Patient morbidity after socket preservation using a connective tissue graft versus a bilayer collagen matrix: Preliminary results of a comparative Randomized Control Trial.

INTRODUCTION AND AIM: The present randomized controlled trial compared socket preservation procedures using bovine hydroxyapatite (Bio-Oss®, Geistlich, Switzerland) covered with a connective tissue graft (CT) versus a bilayer collagen membrane (CM) (Mucograft®, Geistlich, Switzerland), placed from buccal to palatal in split-thickness pouches in order to seal the extraction site and to potentially thicken the buccal mucosa. The aim of this present abstract was to evaluate post-operative complications and patient-centered outcomes of the two independent surgical protocols.
METHODS: This randomized controlled trial included 26 patients (16 female, 10 male) aged from 20 to 69 years (mean: 42.6, SD: 12). 26 teeth were extracted atraumatically and the 2 distinct surgical protocols were applied randomly. Patients filled out a VAS form 1 week after the surgery to evaluate their level of discomfort and post-operative pain. Drug intakes as well as complications were also recorded.

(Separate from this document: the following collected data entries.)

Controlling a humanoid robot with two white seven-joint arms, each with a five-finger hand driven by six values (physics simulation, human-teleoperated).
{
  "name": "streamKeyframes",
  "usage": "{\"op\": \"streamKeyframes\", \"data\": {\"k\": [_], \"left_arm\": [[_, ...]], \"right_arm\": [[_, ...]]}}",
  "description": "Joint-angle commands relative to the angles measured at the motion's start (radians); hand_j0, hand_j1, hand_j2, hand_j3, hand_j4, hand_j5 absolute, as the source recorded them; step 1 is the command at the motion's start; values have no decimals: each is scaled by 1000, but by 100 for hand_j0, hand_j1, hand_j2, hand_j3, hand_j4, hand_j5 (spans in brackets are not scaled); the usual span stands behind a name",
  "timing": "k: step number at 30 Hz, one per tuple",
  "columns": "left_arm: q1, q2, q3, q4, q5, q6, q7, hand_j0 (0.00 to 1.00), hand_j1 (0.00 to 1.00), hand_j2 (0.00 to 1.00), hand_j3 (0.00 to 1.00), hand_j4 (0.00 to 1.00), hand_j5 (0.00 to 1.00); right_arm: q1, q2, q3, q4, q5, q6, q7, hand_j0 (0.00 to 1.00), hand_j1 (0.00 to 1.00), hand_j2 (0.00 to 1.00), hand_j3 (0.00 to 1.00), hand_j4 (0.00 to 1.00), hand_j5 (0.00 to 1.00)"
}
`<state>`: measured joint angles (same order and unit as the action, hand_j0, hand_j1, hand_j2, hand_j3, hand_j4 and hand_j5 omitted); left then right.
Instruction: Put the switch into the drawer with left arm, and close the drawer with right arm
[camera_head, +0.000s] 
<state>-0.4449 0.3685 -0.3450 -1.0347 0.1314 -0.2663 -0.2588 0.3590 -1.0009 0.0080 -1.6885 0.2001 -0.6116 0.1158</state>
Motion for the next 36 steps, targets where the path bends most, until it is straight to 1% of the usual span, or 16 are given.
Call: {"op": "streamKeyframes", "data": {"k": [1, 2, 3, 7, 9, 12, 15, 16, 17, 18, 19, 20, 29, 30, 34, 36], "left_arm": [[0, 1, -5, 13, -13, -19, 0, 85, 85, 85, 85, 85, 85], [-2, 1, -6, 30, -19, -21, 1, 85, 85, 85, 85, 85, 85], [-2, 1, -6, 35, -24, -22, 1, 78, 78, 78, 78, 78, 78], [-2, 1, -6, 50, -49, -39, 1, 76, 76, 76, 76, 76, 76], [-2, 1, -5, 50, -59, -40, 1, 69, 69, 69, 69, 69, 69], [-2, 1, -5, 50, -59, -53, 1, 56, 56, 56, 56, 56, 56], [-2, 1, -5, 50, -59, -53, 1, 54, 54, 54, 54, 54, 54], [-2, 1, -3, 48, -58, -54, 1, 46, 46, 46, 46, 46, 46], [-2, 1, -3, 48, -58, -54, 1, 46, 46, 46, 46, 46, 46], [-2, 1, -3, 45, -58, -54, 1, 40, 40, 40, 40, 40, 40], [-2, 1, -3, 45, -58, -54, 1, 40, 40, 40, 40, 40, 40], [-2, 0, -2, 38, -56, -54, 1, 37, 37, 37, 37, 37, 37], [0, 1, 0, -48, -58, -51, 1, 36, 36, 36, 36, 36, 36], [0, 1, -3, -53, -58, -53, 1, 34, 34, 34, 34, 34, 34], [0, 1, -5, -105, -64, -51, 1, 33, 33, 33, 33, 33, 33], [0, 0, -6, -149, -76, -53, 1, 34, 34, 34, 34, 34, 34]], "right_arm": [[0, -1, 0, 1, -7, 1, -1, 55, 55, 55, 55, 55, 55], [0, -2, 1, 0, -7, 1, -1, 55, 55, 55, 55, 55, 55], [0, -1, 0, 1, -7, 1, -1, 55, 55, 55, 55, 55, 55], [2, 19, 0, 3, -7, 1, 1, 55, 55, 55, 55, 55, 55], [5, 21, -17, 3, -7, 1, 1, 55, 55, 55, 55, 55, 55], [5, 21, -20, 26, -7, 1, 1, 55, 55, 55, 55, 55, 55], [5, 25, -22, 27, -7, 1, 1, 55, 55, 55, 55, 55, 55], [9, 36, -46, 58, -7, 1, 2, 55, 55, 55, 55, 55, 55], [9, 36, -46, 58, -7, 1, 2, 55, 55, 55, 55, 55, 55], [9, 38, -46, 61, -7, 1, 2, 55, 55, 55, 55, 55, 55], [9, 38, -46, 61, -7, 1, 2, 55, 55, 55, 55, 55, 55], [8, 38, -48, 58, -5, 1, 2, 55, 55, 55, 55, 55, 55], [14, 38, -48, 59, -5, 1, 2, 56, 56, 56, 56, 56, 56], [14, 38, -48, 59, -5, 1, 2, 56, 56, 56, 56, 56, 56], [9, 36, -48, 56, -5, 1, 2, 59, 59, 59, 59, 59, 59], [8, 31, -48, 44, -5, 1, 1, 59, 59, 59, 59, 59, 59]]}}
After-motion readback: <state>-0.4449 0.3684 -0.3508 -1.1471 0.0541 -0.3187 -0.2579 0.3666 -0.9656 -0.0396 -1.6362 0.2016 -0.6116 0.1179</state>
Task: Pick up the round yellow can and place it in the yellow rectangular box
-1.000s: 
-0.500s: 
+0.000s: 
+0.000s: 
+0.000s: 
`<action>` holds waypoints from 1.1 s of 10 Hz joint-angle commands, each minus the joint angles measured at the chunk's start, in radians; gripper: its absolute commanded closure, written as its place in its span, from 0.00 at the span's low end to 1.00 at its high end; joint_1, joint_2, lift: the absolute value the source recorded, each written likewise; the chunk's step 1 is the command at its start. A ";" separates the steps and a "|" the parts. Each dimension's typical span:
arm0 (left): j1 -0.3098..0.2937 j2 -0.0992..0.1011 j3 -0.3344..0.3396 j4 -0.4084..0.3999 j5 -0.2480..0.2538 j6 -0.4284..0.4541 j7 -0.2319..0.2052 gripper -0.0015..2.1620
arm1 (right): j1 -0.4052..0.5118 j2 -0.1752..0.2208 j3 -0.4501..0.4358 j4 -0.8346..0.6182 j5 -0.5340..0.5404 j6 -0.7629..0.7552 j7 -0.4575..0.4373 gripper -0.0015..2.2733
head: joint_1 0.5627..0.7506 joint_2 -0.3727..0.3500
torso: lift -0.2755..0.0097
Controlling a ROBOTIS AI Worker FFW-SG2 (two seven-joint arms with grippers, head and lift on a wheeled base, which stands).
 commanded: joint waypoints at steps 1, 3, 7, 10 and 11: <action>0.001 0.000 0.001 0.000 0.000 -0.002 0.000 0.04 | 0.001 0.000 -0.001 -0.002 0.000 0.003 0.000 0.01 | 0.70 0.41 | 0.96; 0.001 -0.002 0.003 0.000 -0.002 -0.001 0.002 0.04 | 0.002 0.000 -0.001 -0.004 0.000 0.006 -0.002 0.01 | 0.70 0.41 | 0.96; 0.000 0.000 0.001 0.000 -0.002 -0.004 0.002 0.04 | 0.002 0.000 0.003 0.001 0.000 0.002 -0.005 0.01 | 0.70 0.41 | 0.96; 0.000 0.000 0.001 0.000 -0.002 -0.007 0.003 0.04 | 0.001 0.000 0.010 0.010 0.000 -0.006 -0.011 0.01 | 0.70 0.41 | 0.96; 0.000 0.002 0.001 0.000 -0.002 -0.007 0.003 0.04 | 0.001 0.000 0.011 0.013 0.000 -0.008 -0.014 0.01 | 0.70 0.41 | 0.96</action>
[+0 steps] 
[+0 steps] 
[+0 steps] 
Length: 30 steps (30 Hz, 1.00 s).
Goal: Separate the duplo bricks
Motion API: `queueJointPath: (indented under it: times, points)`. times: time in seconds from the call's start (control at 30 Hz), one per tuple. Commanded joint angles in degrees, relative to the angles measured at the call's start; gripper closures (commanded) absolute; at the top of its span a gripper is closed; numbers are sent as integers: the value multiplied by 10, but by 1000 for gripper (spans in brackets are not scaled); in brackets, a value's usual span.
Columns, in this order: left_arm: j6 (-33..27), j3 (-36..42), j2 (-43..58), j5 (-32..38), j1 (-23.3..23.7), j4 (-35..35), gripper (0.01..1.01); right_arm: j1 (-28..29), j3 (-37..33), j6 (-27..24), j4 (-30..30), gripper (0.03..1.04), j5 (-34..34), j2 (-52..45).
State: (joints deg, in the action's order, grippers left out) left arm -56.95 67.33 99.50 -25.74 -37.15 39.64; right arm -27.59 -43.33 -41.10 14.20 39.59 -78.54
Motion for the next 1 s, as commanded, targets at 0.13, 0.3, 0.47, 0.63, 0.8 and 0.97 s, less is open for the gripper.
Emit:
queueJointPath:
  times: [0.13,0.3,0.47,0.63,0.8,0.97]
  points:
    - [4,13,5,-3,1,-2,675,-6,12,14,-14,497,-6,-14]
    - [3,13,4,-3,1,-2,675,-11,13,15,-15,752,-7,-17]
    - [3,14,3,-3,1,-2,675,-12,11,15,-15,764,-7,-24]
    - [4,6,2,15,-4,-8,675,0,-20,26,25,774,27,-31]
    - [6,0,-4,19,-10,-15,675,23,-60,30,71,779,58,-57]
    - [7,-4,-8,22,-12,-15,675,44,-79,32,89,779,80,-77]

RESULTS: No statistical significant differences were found between the 2 groups in terms of post-operative complications (bleeding) and post-operative pain. The consumption of painkillers after the surgery decreased over time but was similar in the two groups.
CONCLUSION: According to the preliminary results of the present RCT, none of both protocols seemed to induce significant post-operative pain and discomfort. There was no difference between the two procedures regarding post-operative complications and patient centered outcomes.